Bob Fairhead
Changelog
Bob Fairhead
September 28, 2020

Improved scheduling and resiliency for application containers

Deploy’s application scheduler can now automatically provision additional host capacity if it detects that placing the application’s containers on existing hosts may overly tax the existing resources or concentrate the containers on a single host or availability zone. The effect of this change will be to improve the performance and reliability of applications at no additional cost to our users.

Previously, our system would attempt to place all containers for application as quickly as possible, avoiding any delays in releasing the new or restarted applications. In some cases, it would then flag the allocation and our Reliability Team would asynchronously review and take action as necessary to ensure the reliability of the applications. In the vast majority of cases during the past few years, this behavior has worked well and delivered the expected results.
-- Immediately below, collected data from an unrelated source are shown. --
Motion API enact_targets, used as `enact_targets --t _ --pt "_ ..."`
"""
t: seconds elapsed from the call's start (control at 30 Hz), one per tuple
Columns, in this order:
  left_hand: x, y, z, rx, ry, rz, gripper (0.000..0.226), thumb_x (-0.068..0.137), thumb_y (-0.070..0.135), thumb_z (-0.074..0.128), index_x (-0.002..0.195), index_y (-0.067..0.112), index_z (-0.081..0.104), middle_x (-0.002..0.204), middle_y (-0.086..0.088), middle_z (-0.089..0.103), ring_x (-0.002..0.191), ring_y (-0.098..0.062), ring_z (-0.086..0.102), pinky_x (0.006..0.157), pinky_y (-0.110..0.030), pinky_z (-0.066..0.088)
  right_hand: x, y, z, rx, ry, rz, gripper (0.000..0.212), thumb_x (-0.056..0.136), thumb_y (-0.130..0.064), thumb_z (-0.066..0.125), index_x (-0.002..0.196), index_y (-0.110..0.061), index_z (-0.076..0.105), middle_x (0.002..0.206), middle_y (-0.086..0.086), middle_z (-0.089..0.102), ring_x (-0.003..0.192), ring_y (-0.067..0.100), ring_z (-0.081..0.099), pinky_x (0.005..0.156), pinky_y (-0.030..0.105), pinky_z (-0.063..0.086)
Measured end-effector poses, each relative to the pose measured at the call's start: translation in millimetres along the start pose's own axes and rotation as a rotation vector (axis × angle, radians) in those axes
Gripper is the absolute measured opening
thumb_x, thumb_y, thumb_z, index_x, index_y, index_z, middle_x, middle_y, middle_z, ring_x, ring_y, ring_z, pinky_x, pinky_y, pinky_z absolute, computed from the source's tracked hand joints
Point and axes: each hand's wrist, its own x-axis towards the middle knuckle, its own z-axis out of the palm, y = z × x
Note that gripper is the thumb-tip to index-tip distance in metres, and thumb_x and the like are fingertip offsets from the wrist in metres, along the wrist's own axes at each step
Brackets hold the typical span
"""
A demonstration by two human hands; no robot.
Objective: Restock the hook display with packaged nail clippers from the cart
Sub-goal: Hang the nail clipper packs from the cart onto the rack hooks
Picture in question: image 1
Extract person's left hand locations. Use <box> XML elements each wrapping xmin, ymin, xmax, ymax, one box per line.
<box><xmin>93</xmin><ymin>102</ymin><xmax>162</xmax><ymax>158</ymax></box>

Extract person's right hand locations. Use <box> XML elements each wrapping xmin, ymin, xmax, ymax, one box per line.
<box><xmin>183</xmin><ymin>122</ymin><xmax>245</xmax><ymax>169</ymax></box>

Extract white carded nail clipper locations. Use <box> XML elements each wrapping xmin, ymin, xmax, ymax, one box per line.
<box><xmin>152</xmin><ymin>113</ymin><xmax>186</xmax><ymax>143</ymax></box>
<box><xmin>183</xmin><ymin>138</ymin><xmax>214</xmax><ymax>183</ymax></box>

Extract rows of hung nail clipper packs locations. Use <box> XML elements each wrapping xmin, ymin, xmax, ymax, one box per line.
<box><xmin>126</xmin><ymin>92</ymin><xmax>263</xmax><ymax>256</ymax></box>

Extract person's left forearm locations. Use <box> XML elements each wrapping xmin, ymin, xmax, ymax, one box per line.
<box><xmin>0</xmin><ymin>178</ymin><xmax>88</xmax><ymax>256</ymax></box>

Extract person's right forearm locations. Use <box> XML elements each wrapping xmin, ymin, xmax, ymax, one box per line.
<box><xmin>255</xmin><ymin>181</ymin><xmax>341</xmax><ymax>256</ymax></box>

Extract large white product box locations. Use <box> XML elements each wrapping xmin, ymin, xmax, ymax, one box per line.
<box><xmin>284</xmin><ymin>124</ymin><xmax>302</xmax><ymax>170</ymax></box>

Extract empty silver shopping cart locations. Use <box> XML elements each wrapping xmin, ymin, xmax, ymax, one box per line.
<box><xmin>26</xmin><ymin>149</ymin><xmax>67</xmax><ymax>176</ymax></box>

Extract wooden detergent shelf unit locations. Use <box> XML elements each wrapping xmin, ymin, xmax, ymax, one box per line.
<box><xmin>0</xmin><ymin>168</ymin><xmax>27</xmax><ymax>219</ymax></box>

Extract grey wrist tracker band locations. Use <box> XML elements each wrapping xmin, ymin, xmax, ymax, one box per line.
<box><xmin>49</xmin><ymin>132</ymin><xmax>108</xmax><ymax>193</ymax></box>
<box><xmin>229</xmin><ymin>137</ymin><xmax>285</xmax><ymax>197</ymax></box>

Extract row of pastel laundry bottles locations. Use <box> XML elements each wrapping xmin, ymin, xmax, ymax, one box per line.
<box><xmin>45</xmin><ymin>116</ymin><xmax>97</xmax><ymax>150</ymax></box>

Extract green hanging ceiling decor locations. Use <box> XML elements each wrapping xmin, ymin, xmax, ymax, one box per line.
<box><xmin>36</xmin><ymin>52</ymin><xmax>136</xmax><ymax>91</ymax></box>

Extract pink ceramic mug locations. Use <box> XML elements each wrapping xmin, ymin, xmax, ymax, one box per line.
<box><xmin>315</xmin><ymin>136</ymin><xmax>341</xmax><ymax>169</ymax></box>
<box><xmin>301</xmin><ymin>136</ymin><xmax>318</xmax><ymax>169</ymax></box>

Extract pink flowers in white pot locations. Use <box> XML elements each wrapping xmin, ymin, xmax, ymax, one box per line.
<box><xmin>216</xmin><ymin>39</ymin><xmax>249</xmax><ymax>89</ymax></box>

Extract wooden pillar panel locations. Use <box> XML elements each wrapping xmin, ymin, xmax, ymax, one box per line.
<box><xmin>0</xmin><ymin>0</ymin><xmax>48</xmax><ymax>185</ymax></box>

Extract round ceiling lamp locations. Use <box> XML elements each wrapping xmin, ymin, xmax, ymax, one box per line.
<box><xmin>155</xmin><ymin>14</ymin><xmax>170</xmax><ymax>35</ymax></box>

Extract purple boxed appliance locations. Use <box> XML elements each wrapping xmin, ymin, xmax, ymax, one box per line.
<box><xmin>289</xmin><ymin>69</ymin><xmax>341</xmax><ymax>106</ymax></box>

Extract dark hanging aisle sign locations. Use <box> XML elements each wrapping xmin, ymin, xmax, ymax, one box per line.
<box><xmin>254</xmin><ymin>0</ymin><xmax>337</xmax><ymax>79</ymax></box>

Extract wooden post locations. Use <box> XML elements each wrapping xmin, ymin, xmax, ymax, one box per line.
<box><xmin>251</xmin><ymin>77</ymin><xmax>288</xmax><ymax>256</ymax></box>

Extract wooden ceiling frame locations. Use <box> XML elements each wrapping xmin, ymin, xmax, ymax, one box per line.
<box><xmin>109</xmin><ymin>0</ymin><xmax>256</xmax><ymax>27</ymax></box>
However, as we continually improve our hosting platform, we identified this as an area of improvement to avoid the rare edge cases where this asynchronous response may pose an issue. The most frequent situation was a significant scale up in the number or size of containers for a given application. After refining our detection mechanism, Deploy will now automatically be proactive in adding capacity during the scheduling of containers to mitigate the risk of such scaling actions.

The main change in Deploy’s behavior from a customer's perspective will be an occasional delay in completing deployment or scaling operations on applications. The delay should be short, often 10-15 minutes, while new host capacity is brought online. This is similar to the possible delays with provisioning Databases. The operation is proceeding correctly during the delay. If any errors do occur they will be displayed on the dashboard or CLI.